Giuseppe Carleo (born 1984) is an Italian physicist. He is a professor of computational physics at EPFL (École Polytechnique Fédérale de Lausanne) and the head of the Laboratory of Computational Quantum Science.

== Career ==
Carleo studied physics at the Sapienza University of Rome and in 2011 earned his PhD in theoretical physics at the International School for Advanced Studies under the supervision of Stefano Baroni. His thesis on "Spectral and dynamical properties of strongly correlated systems" was dedicated to novel numerical simulation techniques to study condensed-matter systems, such as the time-dependent variational Monte Carlo.

As a Marie Curie Fellow he joined the École supérieure d'optique to work in the Lab directed by Alain Aspect on theoretically model and simulate ultra-cold atoms systems. In 2015, he went to work with the group of Matthias Troyer at the ETH Zurich where he later became a lecturer of computational quantum physics. Here he investigated the idea of representing complex quantum systems using artificial neural networks and machine learning techniques, developing a family of variational states known as neural network quantum states. In 2018, as research scientist and project leader he joined the Center for Computational Quantum Physics at Flatiron Institute of the Simons Foundation in New York City. Here he became a member of a team of researchers developing numerical methods at the intersection of machine learning and quantum science. Since 2018 he has been leading the open-source project NetKet.

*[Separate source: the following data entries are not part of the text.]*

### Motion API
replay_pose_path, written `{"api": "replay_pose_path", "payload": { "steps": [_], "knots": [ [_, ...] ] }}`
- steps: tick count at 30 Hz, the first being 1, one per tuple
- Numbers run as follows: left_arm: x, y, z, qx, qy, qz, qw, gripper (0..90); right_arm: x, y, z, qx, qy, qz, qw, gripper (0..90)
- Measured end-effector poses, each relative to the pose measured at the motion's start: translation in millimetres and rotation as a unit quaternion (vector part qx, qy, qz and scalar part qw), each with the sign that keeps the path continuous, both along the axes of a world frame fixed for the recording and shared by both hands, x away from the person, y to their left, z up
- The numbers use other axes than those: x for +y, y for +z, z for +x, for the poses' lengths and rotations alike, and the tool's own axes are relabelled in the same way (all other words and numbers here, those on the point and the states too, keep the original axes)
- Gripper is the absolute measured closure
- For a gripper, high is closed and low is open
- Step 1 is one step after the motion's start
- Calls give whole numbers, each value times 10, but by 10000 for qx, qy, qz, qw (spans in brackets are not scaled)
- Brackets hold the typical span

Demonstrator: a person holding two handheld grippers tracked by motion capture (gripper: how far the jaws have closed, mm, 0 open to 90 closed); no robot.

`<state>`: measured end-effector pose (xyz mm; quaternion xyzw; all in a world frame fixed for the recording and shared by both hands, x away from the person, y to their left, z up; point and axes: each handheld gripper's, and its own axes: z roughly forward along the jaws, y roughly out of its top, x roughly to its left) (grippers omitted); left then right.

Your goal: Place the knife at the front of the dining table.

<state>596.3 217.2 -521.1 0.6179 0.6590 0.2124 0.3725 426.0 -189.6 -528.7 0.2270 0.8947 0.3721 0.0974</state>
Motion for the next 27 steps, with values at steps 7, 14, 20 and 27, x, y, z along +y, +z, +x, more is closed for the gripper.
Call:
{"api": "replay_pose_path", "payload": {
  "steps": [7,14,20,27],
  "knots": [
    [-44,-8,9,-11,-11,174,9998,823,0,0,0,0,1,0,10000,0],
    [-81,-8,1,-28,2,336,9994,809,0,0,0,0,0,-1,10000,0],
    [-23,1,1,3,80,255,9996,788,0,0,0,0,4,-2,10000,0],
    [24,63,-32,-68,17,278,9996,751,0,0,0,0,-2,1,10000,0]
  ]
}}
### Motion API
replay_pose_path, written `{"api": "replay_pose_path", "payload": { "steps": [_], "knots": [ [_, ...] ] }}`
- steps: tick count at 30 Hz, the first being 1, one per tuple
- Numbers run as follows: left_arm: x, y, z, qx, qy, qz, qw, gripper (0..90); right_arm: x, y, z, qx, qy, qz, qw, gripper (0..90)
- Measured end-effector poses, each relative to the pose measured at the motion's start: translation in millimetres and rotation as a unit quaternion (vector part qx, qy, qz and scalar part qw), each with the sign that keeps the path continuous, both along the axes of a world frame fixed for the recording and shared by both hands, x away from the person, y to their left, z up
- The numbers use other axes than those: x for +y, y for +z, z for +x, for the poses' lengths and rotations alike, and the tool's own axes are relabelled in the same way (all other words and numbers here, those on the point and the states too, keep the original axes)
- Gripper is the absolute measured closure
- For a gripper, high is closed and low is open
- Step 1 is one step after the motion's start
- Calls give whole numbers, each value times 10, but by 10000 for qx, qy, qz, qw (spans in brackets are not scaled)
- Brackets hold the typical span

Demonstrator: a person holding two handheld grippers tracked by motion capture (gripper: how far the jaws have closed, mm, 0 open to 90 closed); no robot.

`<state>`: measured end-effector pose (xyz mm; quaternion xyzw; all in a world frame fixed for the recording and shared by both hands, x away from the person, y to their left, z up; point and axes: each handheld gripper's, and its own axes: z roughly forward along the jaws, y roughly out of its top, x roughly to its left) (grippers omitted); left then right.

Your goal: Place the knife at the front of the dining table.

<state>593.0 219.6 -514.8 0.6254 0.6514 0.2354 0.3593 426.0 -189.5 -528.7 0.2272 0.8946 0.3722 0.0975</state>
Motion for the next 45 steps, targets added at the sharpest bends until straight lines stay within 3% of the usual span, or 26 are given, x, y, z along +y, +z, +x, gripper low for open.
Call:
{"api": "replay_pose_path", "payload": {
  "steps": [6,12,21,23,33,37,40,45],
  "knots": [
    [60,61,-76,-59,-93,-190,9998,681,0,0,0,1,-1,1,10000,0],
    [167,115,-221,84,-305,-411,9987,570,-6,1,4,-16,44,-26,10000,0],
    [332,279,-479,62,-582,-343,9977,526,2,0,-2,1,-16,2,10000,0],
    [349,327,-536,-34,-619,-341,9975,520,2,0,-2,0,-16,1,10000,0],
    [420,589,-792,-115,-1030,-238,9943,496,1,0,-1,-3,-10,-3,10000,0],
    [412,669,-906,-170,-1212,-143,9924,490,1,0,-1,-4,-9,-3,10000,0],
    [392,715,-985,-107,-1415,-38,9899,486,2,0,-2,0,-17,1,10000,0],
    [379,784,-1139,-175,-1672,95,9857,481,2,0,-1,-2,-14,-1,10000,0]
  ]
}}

Since 2020 he has been a professor of quantum computing at EPFL and the head of the Laboratory of Computational Quantum Science at the EPFL's School of Basic Sciences.

== Research ==
Carleo's main focus is the development of methods in computational science to study challenging problems involving strongly interacting quantum systems and quantum computing.

In 2016, he introduced a representation of many-particle quantum wave functions based on artificial neural networks. This approach is known as neural network quantum states and constitutes one of the early applications of machine learning techniques in modern many-body quantum physics. An application of this representation is for example used for quantum tomography of interacting Rydberg atoms.

In 2011, he also co-developed the time-dependent variational Monte Carlo method, a technique to simulate the dynamics of quantum systems using variational Monte Carlo. This approach is used for example to simulate the dynamics of two-dimensional interacting quantum models.

Carleo has also contributed to the development of quantum algorithms, especially in the context of variational quantum simulation.

His research has been featured in news outlets such as New Scientist, Ars Technica, Physics World, Chemistry World, and Vice. Some of his lectures are also available on YouTube.

== Distinctions ==
He is a scholar at the ELLIS Society (since 2020) and a member of the editorial board of Machine Learning Science and Technology (since 2019).

== Selected works ==
- Carleo, Giuseppe (2017). "Solving the quantum many-body problem with artificial neural networks"
- Torlai, Giacomo (2018). "Neural-network quantum state tomography"
- Carleo, Giuseppe (2019). "Machine learning and the physical sciences"
- Carleo, Giuseppe (2012). "Localization and Glassy Dynamics Of Many-Body Quantum Systems"
- Stokes, James (2020). "Quantum Natural Gradient"
- Hartmann, Michael J. (2019). "Neural-Network Approach to Dissipative Quantum Many-Body Dynamics"
- Carleo, Giuseppe (2018). "Constructing exact representations of quantum many-body systems with deep neural networks"
- Melko, Roger G. (2019). "Restricted Boltzmann machines in quantum physics"
- Choo, Kenny (2020). "Fermionic neural-network states for ab-initio electronic structure"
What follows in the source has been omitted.